Most differentiated cells convert glucose to pyruvate in the cytosol through glycolysis, followed by pyruvate oxidation in the mitochondria. These processes are linked by the mitochondrial pyruvate carrier (MPC), which is required for efficient mitochondrial pyruvate uptake. In contrast, proliferative cells, including many cancer and stem cells, perform glycolysis robustly but limit fractional mitochondrial pyruvate oxidation. We sought to understand the role this transition from glycolysis to pyruvate oxidation plays in stem cell maintenance and differentiation. Loss of the MPC in Lgr5-EGFP-positive stem cells, or treatment of intestinal organoids with an MPC inhibitor, increases proliferation and expands the stem cell compartment. Similarly, genetic deletion of the MPC in Drosophila intestinal stem cells also increases proliferation, whereas MPC overexpression suppresses stem cell proliferation. These data demonstrate that limiting mitochondrial pyruvate metabolism is necessary and sufficient to maintain the proliferation of intestinal stem cells.

中文翻译：

---

通过线粒体丙酮酸代谢控制肠道干细胞的功能和增殖。

大多数分化的细胞通过糖酵解将葡萄糖在胞质溶胶中转化为丙酮酸，然后在线粒体中将丙酮酸氧化。
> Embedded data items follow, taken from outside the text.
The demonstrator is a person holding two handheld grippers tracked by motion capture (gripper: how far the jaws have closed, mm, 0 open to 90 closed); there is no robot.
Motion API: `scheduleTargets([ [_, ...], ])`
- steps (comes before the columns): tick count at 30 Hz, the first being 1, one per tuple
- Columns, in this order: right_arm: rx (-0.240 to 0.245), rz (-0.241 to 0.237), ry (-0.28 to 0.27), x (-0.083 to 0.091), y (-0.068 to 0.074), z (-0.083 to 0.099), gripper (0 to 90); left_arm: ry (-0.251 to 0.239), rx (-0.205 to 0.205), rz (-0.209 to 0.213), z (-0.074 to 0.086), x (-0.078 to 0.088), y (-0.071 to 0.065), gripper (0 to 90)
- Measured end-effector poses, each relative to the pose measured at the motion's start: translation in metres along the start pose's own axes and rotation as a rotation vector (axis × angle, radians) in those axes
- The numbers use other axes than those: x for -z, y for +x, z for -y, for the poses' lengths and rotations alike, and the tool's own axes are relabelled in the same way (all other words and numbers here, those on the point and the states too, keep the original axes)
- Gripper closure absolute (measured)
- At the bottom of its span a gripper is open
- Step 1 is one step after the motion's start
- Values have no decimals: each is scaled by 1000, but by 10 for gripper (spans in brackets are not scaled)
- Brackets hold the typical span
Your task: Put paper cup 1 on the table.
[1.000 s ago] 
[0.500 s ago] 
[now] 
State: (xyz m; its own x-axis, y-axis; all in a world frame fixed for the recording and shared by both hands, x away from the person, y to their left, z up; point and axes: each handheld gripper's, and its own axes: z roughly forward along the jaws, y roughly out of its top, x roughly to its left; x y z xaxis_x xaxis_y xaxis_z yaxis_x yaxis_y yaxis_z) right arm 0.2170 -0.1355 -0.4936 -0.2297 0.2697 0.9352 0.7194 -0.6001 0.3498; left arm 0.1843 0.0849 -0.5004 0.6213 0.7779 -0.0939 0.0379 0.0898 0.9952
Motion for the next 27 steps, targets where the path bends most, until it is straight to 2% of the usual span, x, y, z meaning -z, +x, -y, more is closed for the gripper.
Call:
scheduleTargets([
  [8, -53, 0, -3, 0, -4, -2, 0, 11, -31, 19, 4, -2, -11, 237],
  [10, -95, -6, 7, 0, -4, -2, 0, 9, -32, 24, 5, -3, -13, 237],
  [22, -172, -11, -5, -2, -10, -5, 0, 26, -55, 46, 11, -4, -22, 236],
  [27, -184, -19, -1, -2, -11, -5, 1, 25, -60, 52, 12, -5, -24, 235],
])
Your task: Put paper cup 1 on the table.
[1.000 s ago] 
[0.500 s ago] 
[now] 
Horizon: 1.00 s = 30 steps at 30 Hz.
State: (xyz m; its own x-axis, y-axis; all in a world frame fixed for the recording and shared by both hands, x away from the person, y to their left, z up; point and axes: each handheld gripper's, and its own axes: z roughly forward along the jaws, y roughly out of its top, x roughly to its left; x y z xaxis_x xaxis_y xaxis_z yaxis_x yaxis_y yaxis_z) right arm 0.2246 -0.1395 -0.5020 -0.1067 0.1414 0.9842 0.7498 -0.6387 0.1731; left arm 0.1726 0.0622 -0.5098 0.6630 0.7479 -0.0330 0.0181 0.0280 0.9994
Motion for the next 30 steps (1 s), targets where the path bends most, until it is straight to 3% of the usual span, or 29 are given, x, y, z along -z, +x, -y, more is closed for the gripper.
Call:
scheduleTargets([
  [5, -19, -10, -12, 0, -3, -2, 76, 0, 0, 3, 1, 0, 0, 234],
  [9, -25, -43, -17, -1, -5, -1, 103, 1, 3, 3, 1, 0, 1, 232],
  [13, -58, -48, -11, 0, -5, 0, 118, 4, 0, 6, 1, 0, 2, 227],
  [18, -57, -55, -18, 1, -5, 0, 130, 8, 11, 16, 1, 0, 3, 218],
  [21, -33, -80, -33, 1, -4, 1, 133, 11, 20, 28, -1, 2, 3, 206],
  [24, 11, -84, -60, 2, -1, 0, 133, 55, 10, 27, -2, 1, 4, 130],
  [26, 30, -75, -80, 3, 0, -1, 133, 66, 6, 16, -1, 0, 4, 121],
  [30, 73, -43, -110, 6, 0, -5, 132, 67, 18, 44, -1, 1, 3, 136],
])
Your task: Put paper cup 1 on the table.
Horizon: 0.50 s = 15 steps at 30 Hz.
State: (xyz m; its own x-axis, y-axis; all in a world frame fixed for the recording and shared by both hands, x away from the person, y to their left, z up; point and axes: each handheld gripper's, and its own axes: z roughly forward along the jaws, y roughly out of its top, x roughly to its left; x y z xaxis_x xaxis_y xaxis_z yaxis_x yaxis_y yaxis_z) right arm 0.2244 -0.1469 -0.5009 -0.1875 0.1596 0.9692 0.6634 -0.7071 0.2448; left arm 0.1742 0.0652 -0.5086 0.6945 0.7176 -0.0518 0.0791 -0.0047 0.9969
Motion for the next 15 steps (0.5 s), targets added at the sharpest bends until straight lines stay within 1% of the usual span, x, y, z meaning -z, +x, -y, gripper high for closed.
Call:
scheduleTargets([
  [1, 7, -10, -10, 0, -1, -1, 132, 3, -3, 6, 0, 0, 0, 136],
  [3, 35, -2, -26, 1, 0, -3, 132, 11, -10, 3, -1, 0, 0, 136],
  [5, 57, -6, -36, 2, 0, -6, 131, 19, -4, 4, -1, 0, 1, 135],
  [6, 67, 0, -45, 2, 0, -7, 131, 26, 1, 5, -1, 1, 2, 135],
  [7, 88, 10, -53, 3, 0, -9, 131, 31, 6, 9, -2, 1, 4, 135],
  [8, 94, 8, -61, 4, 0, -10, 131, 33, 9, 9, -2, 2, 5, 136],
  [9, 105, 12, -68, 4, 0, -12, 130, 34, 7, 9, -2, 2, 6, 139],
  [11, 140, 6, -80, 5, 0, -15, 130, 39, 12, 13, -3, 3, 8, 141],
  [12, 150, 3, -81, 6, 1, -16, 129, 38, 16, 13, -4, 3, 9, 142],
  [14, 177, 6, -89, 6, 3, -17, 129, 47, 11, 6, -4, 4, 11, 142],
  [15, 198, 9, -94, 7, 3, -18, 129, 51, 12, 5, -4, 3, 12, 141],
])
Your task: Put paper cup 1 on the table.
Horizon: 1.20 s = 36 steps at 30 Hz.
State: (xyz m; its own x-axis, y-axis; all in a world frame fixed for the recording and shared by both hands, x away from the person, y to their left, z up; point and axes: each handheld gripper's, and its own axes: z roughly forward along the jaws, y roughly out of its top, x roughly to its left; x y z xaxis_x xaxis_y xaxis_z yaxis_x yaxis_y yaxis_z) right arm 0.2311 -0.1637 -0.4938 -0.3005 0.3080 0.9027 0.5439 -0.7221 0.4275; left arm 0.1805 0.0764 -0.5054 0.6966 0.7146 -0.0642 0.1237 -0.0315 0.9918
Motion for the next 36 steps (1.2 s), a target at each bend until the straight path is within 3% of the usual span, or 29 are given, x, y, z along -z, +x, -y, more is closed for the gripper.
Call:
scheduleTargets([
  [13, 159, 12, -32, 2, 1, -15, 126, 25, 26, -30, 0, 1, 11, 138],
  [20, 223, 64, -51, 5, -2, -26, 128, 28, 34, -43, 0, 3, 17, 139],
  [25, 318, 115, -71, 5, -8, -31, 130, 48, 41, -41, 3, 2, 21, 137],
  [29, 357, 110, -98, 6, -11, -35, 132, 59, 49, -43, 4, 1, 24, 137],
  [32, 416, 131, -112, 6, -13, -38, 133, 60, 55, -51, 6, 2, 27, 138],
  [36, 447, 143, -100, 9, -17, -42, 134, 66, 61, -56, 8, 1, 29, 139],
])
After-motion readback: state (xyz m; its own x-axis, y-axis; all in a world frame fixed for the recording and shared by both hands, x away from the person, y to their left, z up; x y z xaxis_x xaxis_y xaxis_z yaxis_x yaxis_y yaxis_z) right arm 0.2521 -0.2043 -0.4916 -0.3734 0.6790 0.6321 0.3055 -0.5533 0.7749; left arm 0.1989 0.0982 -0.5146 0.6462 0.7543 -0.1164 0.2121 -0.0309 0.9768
这些过程由线粒体丙酮酸载体（MPC）连接，而线粒体丙酮酸载体是有效摄取线粒体丙酮酸所必需的。相比之下，包括许多癌细胞和干细胞在内的增生性细胞可强有力地进行糖酵解，但会限制线粒体丙酮酸的部分氧化。我们试图了解从糖酵解到丙酮酸氧化的这种转变在干细胞维持和分化中的作用。Lgr5-EGFP阳性干细胞中MPC的丢失，或用MPC抑制剂治疗肠道类器官，会增加增殖并扩大干细胞区室。同样，果蝇肠道干细胞中MPC的基因缺失也可增加增殖，而MPC的过表达抑制干细胞的增殖。这些数据表明限制线粒体丙酮酸的代谢对于维持肠道干细胞的增殖是必要和充分的。